> **Problem statement**:
Exactly as written, return every line of the data below apart from the pictures.

> **Collected data**:
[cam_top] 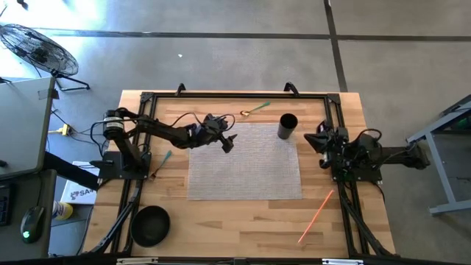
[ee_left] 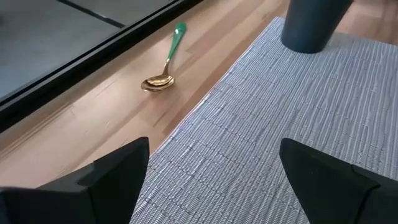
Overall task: Pick & Place Utensil
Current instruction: Put the orange straw into the black cup
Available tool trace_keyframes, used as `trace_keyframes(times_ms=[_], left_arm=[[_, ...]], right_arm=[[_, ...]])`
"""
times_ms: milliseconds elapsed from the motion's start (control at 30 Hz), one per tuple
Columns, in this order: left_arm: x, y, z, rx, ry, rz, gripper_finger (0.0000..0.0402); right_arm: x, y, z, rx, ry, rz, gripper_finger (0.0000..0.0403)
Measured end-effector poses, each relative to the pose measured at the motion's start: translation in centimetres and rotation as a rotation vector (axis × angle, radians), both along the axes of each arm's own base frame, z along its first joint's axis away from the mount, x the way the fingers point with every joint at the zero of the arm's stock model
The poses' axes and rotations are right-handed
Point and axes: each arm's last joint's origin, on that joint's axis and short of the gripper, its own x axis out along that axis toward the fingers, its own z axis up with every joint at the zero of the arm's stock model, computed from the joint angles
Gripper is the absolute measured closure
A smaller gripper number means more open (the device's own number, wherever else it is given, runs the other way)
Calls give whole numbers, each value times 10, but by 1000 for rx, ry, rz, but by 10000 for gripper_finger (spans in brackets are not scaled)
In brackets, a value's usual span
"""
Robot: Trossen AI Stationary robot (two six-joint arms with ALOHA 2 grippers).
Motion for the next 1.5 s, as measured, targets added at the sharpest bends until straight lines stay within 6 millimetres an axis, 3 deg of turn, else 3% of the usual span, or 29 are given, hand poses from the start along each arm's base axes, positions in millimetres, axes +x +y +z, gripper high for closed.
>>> trace_keyframes(times_ms=[267, 433, 700, 833, 967, 1167, 1500], left_arm=[[1, 1, 2, 51, 6, -10, 47], [1, 0, 2, 50, 9, -10, 47], [1, 0, 2, 50, 8, -10, 47], [1, 0, 2, 41, 5, -28, 47], [2, 0, 2, 40, 4, -32, 47], [2, 0, 2, 39, 4, -32, 47], [2, 0, 2, 39, 4, -32, 47]], right_arm=[[22, 12, -18, 232, 228, 60, 391], [36, 22, -4, 333, 405, 92, 391], [56, 42, 33, 466, 807, 90, 391], [65, 50, 41, 532, 1023, 100, 391], [79, 63, 39, 485, 1228, 157, 391], [108, 101, 27, 311, 1417, 289, 391], [133, 199, 0, 106, 1627, 471, 391]])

> **Exercise response**:
[cam_top] 
[ee_left] 
Overall task: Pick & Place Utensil
Current instruction: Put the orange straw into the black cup
Available tool trace_keyframes, used as `trace_keyframes(times_ms=[_], left_arm=[[_, ...]], right_arm=[[_, ...]])`
"""
times_ms: milliseconds elapsed from the motion's start (control at 30 Hz), one per tuple
Columns, in this order: left_arm: x, y, z, rx, ry, rz, gripper_finger (0.0000..0.0402); right_arm: x, y, z, rx, ry, rz, gripper_finger (0.0000..0.0403)
Measured end-effector poses, each relative to the pose measured at the motion's start: translation in centimetres and rotation as a rotation vector (axis × angle, radians), both along the axes of each arm's own base frame, z along its first joint's axis away from the mount, x the way the fingers point with every joint at the zero of the arm's stock model
The poses' axes and rotations are right-handed
Point and axes: each arm's last joint's origin, on that joint's axis and short of the gripper, its own x axis out along that axis toward the fingers, its own z axis up with every joint at the zero of the arm's stock model, computed from the joint angles
Gripper is the absolute measured closure
A smaller gripper number means more open (the device's own number, wherever else it is given, runs the other way)
Calls give whole numbers, each value times 10, but by 1000 for rx, ry, rz, but by 10000 for gripper_finger (spans in brackets are not scaled)
In brackets, a value's usual span
"""
Robot: Trossen AI Stationary robot (two six-joint arms with ALOHA 2 grippers).
Motion for the next 1.5 s, as measured, targets added at the sharpest bends until straight lines stay within 6 millimetres an axis, 3 deg of turn, else 3% of the usual span, or 29 are given, hand poses from the start along each arm's base axes, positions in millimetres, axes +x +y +z, gripper high for closed.
>>> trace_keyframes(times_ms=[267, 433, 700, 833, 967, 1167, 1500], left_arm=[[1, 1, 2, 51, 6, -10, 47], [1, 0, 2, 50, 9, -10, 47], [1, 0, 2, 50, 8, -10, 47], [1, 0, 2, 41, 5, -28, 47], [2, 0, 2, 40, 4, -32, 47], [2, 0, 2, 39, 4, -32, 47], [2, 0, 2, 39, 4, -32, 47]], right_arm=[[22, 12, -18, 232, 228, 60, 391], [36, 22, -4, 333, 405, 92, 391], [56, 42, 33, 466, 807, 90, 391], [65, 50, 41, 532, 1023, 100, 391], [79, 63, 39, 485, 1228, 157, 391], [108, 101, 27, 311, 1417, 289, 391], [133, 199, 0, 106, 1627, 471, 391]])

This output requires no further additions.